Your answer must hold only the lines below from the line containing "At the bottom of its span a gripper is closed" through the line containing "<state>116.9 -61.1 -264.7", each reproduced exactly.

[Dataset excerpts]
—————
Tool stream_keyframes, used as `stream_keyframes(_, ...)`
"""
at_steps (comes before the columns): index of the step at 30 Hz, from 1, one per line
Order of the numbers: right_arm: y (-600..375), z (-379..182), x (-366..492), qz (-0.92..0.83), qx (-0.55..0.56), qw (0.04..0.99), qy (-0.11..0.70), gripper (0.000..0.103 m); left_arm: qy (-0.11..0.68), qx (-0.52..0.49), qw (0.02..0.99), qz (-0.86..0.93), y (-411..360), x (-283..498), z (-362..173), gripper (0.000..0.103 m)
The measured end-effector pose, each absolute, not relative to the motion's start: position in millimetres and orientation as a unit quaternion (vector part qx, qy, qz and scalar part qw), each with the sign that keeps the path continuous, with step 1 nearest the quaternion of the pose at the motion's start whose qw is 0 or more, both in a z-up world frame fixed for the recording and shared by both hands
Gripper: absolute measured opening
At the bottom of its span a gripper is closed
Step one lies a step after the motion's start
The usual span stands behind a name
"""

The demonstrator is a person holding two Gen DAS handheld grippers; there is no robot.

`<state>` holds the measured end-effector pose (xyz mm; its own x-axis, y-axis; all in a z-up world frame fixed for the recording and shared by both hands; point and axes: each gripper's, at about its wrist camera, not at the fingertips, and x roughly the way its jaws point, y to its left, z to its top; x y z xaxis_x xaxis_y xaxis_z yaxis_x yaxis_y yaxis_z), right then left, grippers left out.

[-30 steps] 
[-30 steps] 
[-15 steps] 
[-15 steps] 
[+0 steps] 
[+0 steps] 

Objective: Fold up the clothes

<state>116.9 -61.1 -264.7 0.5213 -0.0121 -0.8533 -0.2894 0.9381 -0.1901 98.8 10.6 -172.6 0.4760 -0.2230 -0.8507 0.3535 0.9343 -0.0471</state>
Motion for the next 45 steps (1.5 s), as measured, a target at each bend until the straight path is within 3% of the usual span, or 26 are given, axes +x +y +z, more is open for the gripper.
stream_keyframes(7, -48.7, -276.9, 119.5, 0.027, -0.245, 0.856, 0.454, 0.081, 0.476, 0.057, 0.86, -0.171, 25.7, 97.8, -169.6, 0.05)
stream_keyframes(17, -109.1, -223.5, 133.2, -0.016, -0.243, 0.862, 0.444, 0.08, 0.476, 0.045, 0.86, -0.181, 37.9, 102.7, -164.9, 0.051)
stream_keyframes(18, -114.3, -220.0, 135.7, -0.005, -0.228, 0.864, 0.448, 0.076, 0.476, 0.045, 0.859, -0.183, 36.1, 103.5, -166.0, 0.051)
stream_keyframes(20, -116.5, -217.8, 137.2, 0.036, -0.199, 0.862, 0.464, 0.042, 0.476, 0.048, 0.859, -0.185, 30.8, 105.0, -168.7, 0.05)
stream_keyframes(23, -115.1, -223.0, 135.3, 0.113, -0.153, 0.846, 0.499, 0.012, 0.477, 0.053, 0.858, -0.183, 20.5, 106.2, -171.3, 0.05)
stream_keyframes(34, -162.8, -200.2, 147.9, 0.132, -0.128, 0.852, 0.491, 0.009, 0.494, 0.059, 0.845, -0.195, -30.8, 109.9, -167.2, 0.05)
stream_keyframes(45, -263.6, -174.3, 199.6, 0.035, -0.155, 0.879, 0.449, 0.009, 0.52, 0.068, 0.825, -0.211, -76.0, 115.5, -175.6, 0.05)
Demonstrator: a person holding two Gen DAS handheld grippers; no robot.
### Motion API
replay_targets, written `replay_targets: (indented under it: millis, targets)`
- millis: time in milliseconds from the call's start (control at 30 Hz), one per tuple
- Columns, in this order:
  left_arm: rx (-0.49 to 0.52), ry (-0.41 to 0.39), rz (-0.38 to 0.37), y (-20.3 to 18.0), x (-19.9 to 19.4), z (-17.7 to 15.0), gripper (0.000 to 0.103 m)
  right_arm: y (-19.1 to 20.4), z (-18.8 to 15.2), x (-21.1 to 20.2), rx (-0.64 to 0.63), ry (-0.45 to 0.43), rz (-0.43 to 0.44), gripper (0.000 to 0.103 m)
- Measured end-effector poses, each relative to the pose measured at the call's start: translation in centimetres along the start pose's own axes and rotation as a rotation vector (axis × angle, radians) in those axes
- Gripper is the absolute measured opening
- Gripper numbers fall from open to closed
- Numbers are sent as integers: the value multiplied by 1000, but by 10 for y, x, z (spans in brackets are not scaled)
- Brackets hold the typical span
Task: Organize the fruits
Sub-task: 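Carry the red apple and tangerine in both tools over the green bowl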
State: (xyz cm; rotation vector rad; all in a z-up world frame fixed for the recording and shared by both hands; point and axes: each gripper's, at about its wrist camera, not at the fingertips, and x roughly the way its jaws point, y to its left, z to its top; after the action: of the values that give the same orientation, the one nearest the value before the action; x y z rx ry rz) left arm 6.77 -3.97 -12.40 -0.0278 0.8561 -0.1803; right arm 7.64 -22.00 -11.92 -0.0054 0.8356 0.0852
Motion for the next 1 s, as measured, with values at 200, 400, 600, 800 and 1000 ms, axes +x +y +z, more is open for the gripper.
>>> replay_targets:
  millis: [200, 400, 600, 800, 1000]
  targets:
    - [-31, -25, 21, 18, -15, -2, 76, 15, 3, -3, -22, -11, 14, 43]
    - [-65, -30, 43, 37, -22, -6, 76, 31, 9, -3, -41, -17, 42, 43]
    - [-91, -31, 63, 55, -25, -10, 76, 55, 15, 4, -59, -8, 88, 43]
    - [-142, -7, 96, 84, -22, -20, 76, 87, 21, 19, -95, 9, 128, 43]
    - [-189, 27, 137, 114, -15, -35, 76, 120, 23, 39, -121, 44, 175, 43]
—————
**Response below**
At the bottom of its span a gripper is closed
Step one lies a step after the motion's start
The usual span stands behind a name
"""

The demonstrator is a person holding two Gen DAS handheld grippers; there is no robot.

`<state>` holds the measured end-effector pose (xyz mm; its own x-axis, y-axis; all in a z-up world frame fixed for the recording and shared by both hands; point and axes: each gripper's, at about its wrist camera, not at the fingertips, and x roughly the way its jaws point, y to its left, z to its top; x y z xaxis_x xaxis_y xaxis_z yaxis_x yaxis_y yaxis_z), right then left, grippers left out.

[-30 steps] 
[-30 steps] 
[-15 steps] 
[-15 steps] 
[+0 steps] 
[+0 steps] 

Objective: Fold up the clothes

<state>116.9 -61.1 -264.7 0.5213 -0.0121 -0.8533 -0.2894 0.9381 -0.1901 98.8 10.6 -172.6 0.4760 -0.2230 -0.8507 0.3535 0.9343 -0.0471</state>

The output shown is complete.